389ds / 389-ds-base

The enterprise-class Open Source LDAP server for Linux
https://www.port389.org/
Other
212 stars 91 forks source link

LDAPS replication fails to init with invalid function argument #6365

Open dwbotsch opened 5 days ago

dwbotsch commented 5 days ago

Installed on RHEL8 (fully updated) two servers. Initially using default self signed certs. Tried manually generating new cert and ca cert and didn't change a thing.

When attempting to initialize replication... the last init shows: error (-1) LDAP error: can't contact LDAP server - no response received

after manually verifying that one can indeed get from one server to the other via port 636 (telnet/etc... so not a firewall issue).
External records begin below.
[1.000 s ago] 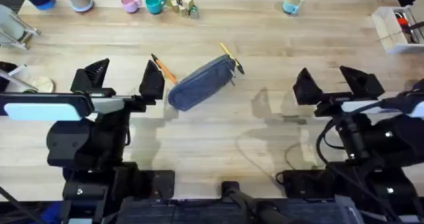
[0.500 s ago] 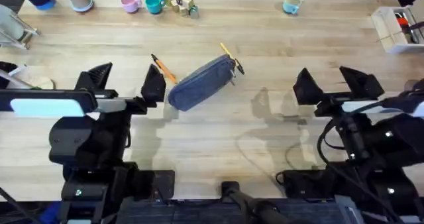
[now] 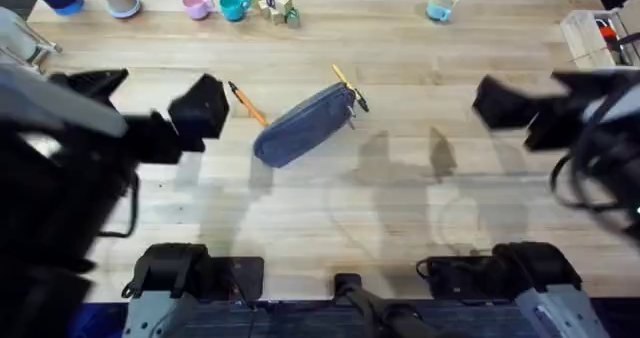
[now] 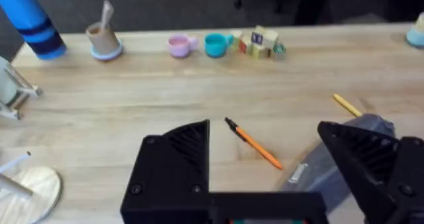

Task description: Unzip the bag, pick up the pens from the table one at a time and place them inside, then zip the bag closed.

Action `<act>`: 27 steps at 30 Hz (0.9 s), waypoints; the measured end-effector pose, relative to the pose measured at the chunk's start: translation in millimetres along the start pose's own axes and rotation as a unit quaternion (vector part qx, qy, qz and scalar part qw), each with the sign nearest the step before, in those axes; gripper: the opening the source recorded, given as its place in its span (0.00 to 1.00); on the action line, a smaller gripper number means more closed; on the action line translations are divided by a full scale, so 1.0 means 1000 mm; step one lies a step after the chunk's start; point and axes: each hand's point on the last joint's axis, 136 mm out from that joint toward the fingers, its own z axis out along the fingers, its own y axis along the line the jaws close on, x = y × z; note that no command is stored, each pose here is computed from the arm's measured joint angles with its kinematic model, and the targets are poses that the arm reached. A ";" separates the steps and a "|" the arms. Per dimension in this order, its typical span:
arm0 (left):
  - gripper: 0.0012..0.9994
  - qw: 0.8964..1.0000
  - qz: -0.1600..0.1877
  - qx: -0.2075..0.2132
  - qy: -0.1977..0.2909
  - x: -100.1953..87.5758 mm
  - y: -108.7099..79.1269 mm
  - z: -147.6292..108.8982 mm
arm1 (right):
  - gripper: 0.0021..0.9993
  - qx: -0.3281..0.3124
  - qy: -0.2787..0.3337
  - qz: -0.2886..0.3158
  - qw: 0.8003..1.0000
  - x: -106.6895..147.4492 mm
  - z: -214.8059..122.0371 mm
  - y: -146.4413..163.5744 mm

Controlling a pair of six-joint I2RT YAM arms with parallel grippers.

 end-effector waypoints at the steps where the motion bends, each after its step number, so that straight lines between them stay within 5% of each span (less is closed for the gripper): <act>1: 0.99 1.000 0.000 0.003 0.015 -0.005 -0.001 -0.001 | 1.00 0.000 0.001 0.000 1.000 -0.012 0.002 -0.001; 6: 0.99 0.997 0.006 0.011 0.071 -0.035 -0.003 0.001 | 1.00 -0.001 0.033 -0.001 0.999 -0.054 0.018 -0.002; 14: 0.99 0.990 0.018 0.050 0.131 -0.058 -0.015 0.015 | 1.00 -0.023 0.123 0.005 0.992 -0.067 0.054 0.002; 21: 0.99 0.981 0.024 0.078 0.177 -0.043 -0.023 0.024 | 1.00 -0.037 0.150 0.008 0.988 -0.057 0.067 0.007; 27: 0.99 0.953 0.092 0.161 0.238 -0.009 -0.044 0.002 | 1.00 -0.040 0.149 0.008 0.988 -0.058 0.067 0.008</act>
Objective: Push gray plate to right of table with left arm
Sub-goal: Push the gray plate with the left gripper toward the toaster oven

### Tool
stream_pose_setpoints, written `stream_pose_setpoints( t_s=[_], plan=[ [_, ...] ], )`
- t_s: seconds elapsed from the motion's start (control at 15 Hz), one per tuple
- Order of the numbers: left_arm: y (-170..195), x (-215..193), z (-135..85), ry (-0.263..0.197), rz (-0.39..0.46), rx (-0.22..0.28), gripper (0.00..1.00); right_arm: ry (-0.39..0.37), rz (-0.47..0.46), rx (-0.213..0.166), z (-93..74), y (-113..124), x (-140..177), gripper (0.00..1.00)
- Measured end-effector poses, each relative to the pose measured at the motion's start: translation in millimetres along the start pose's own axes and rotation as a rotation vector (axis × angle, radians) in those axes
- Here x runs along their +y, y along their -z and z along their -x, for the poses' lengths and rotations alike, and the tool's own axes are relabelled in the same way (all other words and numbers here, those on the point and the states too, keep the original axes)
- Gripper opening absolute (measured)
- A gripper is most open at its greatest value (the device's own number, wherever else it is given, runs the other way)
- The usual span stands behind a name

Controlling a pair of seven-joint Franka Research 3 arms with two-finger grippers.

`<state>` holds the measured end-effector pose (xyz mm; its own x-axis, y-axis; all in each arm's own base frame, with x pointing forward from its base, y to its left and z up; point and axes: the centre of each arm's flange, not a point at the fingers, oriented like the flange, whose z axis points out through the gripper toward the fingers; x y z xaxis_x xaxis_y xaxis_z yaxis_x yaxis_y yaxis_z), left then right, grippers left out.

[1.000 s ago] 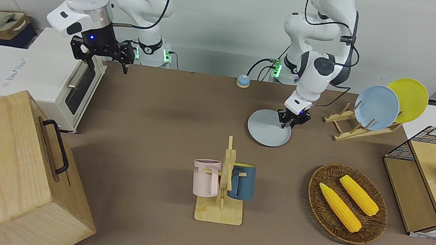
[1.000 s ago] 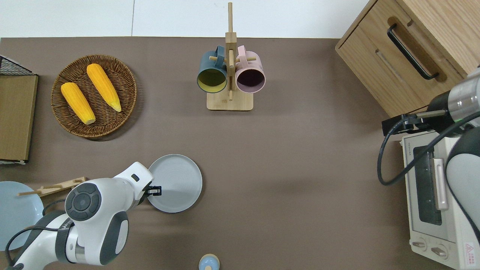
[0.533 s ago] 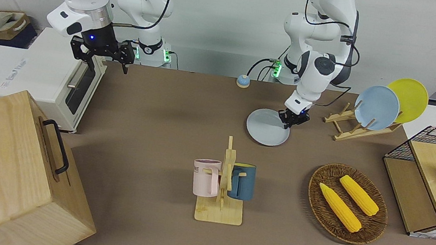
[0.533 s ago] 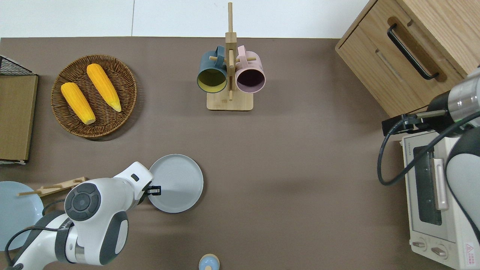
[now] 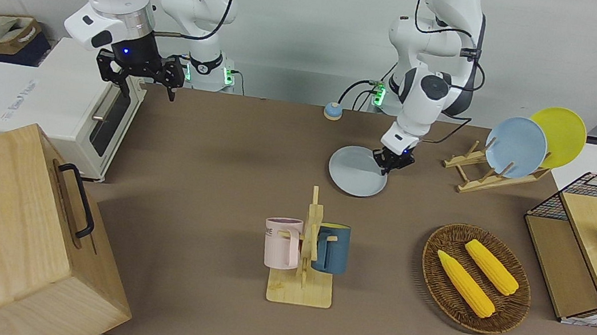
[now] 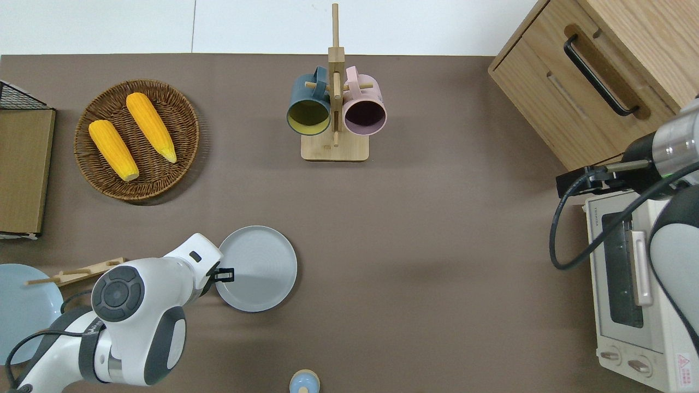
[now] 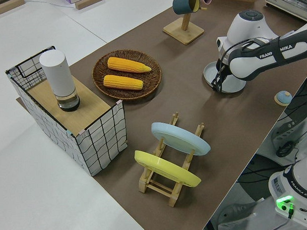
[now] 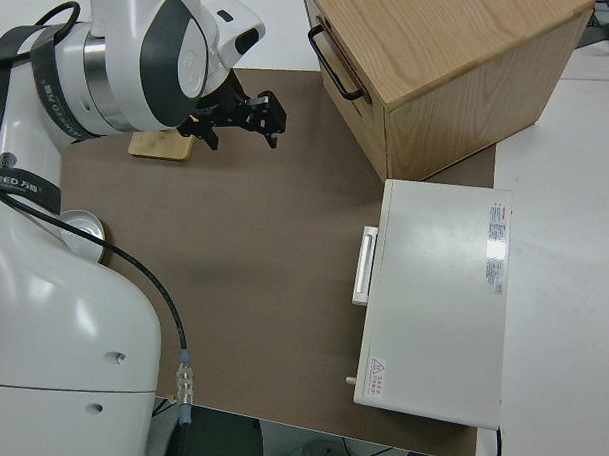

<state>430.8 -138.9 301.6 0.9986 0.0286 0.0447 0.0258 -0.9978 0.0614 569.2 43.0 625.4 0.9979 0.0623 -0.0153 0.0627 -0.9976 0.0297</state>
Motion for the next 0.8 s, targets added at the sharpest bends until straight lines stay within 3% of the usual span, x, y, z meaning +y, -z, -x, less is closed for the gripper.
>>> stream_pose_setpoints(
  t_s=[0.8],
  plan=[
    [-11.1,196.3,24.5,0.106,0.075,0.002,0.01,0.000,0.000,0.000,0.0,0.0,0.0,0.99]
  ],
)
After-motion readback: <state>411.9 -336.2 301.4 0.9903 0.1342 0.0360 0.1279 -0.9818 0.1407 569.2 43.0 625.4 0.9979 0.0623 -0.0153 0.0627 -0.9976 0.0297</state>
In Monitoring - error logs (in the cockpit ui console), each server basically has the following error:

[17/Oct/2024:17:02:36.610202255 -0400] - ERR - slapi_ldap_bind - Could not send bind request for id [cn=replication manager,cn=config] authentication mechanism [SIMPLE]: error -1 (Can't contact LDAP server), system error -5987 (Invalid function argument.), network error 0 (Unknown error, host "XXXXXXXX:636")

"Invalid function argument" would seem to be a red flag.

Turning on additional debugging to trace function calls...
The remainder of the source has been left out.